The economic analyst further noted that, this level of saving would also have a positive impact on the country’s economy.
“Because it means that the government probably wouldn’t need to be sending out so many care packages; people would not have late loan payments, which again has a domino effect on the banks,” he pointed out.
He noted that the same concept is applicable to local businesses, because if a business has enough savings or reserves in place then it means that it has time to adjust to certain shocks.
“People must save to ensure that they will have enough funds to adjust more easily to whatever reality faces them.
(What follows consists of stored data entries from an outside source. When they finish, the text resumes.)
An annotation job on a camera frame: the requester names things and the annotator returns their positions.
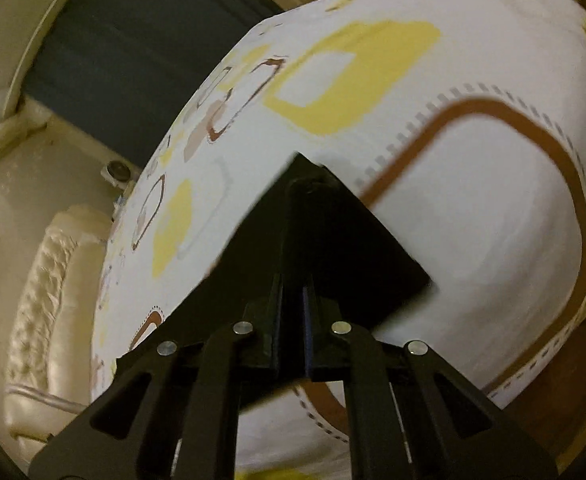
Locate black pants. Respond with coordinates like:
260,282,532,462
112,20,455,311
116,152,439,416

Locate cream tufted headboard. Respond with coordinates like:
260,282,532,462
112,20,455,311
3,205,116,456

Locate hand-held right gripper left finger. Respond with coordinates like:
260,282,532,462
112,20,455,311
28,274,287,480

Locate dark blue curtain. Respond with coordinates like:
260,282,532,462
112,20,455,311
23,0,284,176

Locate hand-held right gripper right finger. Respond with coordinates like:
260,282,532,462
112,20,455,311
302,284,560,480

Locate white patterned bed sheet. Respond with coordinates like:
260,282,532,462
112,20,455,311
90,0,586,480

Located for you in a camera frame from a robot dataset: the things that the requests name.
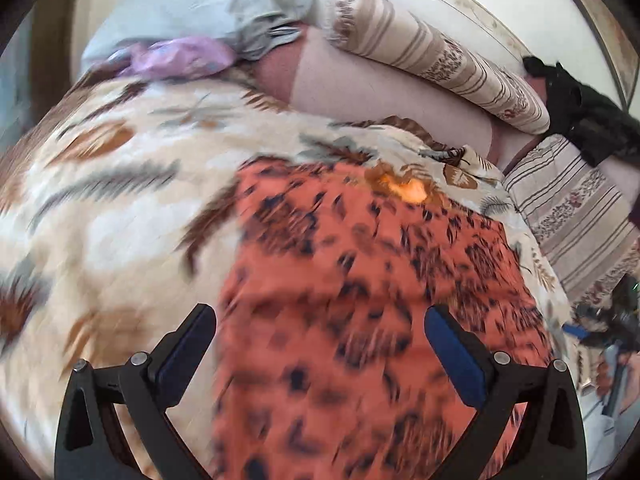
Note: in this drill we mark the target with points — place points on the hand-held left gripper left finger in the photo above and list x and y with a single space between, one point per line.
184 357

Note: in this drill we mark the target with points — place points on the grey cloth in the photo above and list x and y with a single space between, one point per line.
200 5

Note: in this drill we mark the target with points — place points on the purple cloth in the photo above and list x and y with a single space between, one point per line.
175 57

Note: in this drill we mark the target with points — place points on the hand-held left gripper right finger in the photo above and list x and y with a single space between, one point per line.
456 355

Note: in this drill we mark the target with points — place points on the pink bed sheet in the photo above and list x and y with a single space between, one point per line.
350 90

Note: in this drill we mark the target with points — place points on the leaf-print cream blanket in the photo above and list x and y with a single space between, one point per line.
125 210

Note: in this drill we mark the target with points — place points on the striped floral bed cover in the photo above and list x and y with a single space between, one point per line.
570 205

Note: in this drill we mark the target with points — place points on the black garment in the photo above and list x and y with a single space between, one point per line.
590 110

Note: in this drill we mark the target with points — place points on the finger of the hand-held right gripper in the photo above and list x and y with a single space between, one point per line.
614 385

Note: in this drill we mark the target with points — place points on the orange floral small garment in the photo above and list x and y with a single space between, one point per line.
350 285

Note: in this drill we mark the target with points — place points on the striped bolster pillow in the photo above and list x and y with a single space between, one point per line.
425 45

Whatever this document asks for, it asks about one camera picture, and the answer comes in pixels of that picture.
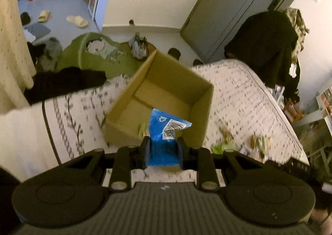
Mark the clear green snack packet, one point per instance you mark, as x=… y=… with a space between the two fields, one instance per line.
x=260 y=142

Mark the black slipper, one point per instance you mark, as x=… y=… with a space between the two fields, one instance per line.
x=25 y=18

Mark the yellow slipper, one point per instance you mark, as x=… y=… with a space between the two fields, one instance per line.
x=43 y=15

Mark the light green snack packet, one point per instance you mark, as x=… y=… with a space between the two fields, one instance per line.
x=220 y=148

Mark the door stopper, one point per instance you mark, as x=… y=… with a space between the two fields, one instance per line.
x=131 y=22

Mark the white side shelf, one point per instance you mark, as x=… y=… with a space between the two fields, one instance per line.
x=321 y=120

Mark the green cartoon floor mat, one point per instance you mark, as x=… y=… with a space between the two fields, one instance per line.
x=77 y=53

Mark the cream dotted curtain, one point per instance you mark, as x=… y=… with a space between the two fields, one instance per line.
x=13 y=42

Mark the blue snack packet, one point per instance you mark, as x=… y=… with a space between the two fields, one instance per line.
x=162 y=131

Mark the black hanging coat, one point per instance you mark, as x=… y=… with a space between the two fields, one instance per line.
x=264 y=45

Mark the grey fluffy bundle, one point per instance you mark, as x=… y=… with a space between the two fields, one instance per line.
x=50 y=50

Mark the grey door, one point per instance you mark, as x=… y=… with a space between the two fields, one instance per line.
x=220 y=16

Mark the grey floor mat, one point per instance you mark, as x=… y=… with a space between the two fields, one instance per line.
x=38 y=29

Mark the orange basket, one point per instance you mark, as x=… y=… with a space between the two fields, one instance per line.
x=292 y=111

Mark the patterned hanging garment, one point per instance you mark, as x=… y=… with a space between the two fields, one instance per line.
x=298 y=27

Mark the cardboard box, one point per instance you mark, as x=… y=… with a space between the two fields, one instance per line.
x=166 y=74

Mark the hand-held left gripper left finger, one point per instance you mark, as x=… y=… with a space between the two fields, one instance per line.
x=146 y=152

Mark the black shoe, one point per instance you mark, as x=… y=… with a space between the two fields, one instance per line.
x=174 y=53

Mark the black cloth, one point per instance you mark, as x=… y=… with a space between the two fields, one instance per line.
x=64 y=81

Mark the cream slipper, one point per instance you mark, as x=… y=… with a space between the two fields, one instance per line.
x=77 y=21

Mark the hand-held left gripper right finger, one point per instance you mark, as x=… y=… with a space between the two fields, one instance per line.
x=180 y=152

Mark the white hanging cloth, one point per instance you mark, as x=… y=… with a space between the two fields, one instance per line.
x=293 y=70

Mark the brown snack packet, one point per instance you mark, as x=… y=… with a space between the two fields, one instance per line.
x=226 y=132

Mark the grey white sneaker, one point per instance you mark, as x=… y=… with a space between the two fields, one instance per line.
x=138 y=45

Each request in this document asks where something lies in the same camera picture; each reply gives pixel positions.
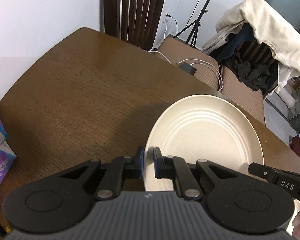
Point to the slatted wooden chair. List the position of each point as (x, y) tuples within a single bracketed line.
[(261, 52)]

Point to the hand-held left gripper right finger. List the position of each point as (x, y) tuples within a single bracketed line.
[(157, 162)]

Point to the black light stand tripod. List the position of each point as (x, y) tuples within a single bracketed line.
[(202, 12)]

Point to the cream plate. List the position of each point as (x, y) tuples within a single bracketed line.
[(205, 135)]

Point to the dark wooden chair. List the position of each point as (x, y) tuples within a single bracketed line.
[(137, 10)]

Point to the brown ribbed seat cushion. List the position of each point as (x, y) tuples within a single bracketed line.
[(242, 97), (175, 52)]

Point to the chair with cream cloth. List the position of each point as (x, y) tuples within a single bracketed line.
[(265, 22)]

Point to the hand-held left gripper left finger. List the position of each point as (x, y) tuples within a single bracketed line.
[(140, 162)]

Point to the black power bank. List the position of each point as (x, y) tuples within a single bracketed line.
[(188, 68)]

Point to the person's right hand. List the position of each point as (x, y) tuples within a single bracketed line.
[(298, 225)]

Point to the purple floral tissue pack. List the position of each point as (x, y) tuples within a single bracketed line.
[(0, 170)]

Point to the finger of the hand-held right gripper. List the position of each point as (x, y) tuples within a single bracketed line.
[(261, 171)]

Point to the white wall socket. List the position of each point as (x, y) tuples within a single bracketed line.
[(166, 18)]

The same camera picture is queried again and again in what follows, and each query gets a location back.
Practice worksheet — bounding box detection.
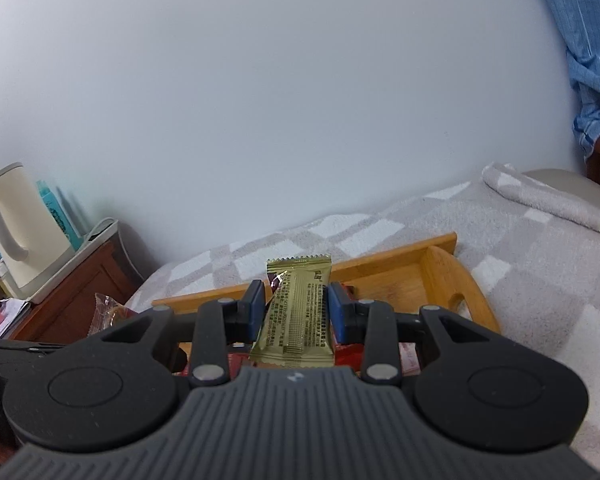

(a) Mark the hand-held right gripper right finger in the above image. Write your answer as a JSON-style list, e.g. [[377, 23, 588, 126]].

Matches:
[[327, 281, 512, 387]]

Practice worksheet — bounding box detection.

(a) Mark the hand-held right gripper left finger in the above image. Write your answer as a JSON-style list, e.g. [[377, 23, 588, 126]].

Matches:
[[100, 280, 268, 388]]

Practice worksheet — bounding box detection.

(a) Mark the wooden tray with handles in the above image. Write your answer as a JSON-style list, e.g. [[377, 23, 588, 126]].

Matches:
[[151, 232, 502, 378]]

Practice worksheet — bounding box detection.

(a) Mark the clear brown snack packet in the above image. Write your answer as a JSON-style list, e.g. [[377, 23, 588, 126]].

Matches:
[[87, 292, 138, 341]]

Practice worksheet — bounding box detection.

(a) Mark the stack of papers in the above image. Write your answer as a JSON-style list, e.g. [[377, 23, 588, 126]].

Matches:
[[0, 297, 33, 341]]

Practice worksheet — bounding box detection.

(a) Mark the long red snack packet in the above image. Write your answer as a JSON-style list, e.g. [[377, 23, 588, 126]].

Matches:
[[172, 342, 255, 378]]

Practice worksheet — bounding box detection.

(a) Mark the red printed snack packet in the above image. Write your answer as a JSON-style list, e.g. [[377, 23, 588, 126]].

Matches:
[[399, 342, 423, 376]]

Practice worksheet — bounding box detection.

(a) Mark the wooden nightstand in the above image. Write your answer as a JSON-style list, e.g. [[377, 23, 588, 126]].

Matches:
[[7, 237, 141, 346]]

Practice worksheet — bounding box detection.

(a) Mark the cream electric kettle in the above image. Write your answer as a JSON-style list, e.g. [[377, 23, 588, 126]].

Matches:
[[0, 161, 73, 301]]

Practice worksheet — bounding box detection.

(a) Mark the tall teal box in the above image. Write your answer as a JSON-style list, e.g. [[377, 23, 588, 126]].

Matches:
[[35, 180, 83, 253]]

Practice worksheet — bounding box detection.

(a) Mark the grey white checked blanket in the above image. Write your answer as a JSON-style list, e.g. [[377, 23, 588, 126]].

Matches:
[[125, 162, 600, 476]]

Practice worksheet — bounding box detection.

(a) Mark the blue checked cloth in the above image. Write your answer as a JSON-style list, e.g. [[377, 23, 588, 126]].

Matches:
[[522, 0, 600, 158]]

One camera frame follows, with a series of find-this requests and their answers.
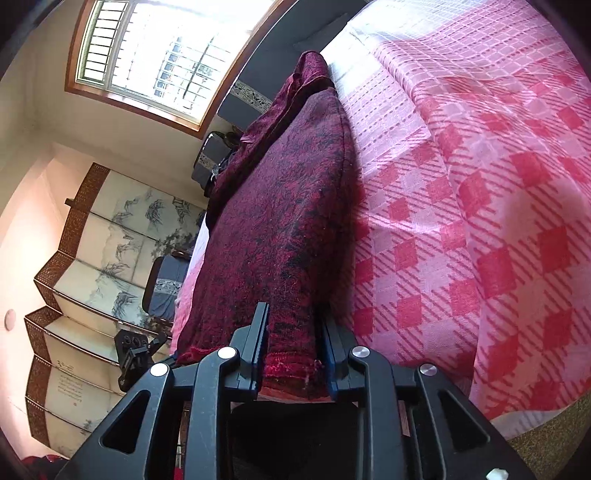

Adjustments actually do cost money; therefore, if you have a company and you don’t have that extra money put aside, then you don’t have the chance to adjust,” he pointed out.
Mrs Miller added that for those people who are still in a job, there is still time to build an emergency fund, even in the middle of this crisis.
“In uncertain times like these, many of us want to feel safe. Of course, the first priority is to stay healthy. The second is to make sure you and your family can survive financially. If you do not have a solid six-month emergency fund, you should now focus on saving as much as you can. The truth is no one knows when the next emergency will strike,” she said.
Mrs Miller also advised persons to avoid buying any luxuries for the time being; postpone making large purchases; and focus on building up their cash reserves.
“Save what you can…any windfall you receive, whether it is an incentive payment, or a government-issued stimulus cheque. You can even save the money you’re suddenly not spending on transportation, eating out, and other non-quarantine approved activities.”
“World Savings Day,” was started by the World Savings Banks Institute in 1924. Its objective is to emphasise the relevance of saving, with a particular focus on developing countries where a large percentage of citizens do not use the banks.